Addressing these gaps would significantly advance understanding of NTSR2 biology and its potential as a therapeutic target.

What emerging technologies could enhance the utility of NTSR2 Antibody, HRP conjugated in neurodegenerative disease research?

Emerging technologies offer opportunities to extend the applications of NTSR2 Antibody, HRP conjugated beyond traditional methodologies, particularly in neurodegenerative disease research where NTSR2 may play unexplored roles. Single-cell technologies represent a frontier for enhanced resolution of NTSR2 expression patterns. Adapting the HRP-conjugated antibody for cyclic immunofluorescence (CycIF) or co-detection by indexing (CODEX) would allow simultaneous detection of NTSR2 alongside dozens of other markers at single-cell resolution within brain tissue sections.

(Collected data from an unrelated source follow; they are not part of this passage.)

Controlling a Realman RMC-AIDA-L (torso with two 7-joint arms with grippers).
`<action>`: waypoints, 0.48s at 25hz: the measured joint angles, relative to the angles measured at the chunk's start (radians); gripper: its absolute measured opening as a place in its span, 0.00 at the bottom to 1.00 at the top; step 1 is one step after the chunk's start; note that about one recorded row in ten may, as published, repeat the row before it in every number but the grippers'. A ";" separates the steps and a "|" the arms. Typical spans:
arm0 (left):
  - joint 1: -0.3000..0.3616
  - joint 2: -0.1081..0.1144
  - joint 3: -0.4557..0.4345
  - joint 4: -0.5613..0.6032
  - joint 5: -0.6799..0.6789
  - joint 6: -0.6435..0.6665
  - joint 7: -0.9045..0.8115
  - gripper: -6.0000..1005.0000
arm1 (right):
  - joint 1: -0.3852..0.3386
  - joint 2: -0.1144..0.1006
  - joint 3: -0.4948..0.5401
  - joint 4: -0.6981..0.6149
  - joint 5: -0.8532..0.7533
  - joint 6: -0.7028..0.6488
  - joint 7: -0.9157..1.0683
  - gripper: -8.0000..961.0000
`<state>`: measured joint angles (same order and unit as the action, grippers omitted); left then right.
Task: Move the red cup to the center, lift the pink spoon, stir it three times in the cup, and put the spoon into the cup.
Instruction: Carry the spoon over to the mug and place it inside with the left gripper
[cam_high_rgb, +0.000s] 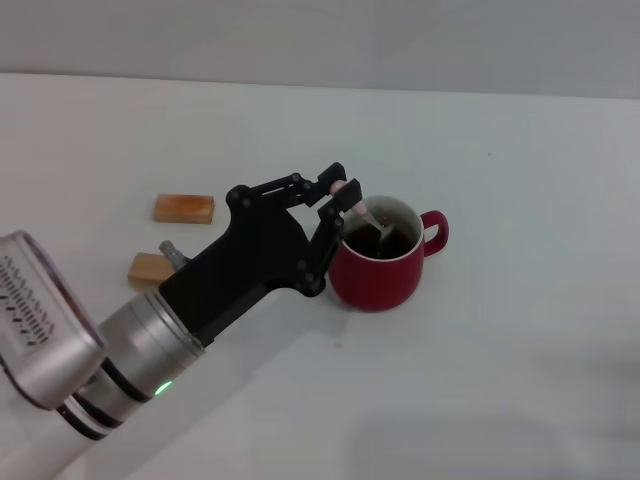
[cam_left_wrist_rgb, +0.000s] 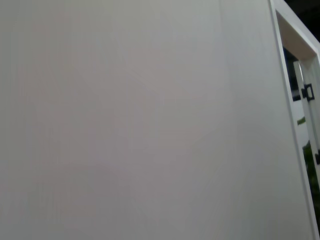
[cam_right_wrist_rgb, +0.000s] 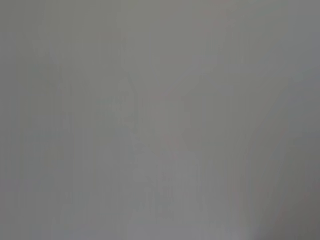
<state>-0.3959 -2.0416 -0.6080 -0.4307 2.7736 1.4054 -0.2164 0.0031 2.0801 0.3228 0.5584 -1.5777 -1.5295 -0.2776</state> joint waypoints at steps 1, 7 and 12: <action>-0.007 -0.006 -0.003 0.015 0.000 -0.001 0.001 0.14 | 0.000 0.000 0.000 0.000 0.000 0.000 0.000 0.01; -0.045 -0.016 -0.007 0.050 0.000 -0.038 0.012 0.14 | -0.001 0.000 -0.002 -0.001 0.000 0.000 0.000 0.01; -0.058 -0.017 -0.010 0.053 -0.004 -0.061 0.031 0.14 | -0.003 0.000 -0.004 -0.002 -0.001 0.000 0.000 0.01</action>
<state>-0.4539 -2.0582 -0.6180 -0.3780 2.7700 1.3439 -0.1850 0.0004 2.0801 0.3192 0.5567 -1.5785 -1.5295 -0.2776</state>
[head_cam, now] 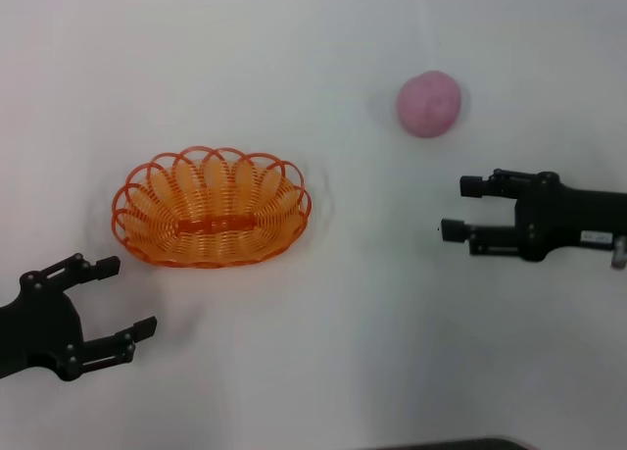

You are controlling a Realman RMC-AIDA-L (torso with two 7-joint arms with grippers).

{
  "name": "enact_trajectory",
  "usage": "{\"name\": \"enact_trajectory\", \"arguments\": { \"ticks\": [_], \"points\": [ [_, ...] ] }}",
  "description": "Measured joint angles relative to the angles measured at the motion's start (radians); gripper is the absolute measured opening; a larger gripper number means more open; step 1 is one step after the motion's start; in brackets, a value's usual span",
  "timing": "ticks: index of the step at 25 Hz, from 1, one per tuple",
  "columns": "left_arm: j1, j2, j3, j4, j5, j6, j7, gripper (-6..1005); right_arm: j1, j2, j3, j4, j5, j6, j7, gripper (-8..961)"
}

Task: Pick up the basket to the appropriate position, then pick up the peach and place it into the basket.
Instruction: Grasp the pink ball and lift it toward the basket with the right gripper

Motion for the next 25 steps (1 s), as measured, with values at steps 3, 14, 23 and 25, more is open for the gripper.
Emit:
{"name": "enact_trajectory", "arguments": {
  "ticks": [3,14,23,25],
  "points": [
    [0.000,0.000,0.000,0.000,0.000,0.006,0.000,849,0.013,-0.007,-0.008,-0.056,-0.010,-0.014,0.175,821],
    [0.006,0.000,0.004,0.000,0.000,-0.003,0.023,850,0.140,-0.024,-0.004,-0.246,-0.212,-0.040,0.731,823],
    [0.008,0.000,0.001,0.003,0.018,-0.002,0.024,850,0.231,-0.020,-0.010,-0.388,-0.370,-0.048,0.994,823],
    [0.008,0.000,0.001,0.003,0.021,-0.002,0.024,850,0.254,-0.020,-0.010,-0.396,-0.397,-0.047,1.036,824]
  ]
}}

Spatial transcriptomics approaches could be complemented with antibody-based protein detection to correlate NTSR2 protein expression with transcriptional landscapes across brain regions affected in neurodegenerative conditions. For functional studies, optogenetic approaches combined with NTSR2 detection could elucidate activity-dependent regulation of the receptor.

The development of blood-brain barrier (BBB)-penetrant NTSR2-targeted probes derived from the antibody's binding domain could facilitate in vivo imaging of NTSR2 expression using PET or SPECT modalities. This would be particularly valuable given evidence from mouse models suggesting NTSR2's involvement in responses to ethanol , which may have implications for addiction-related neurodegeneration.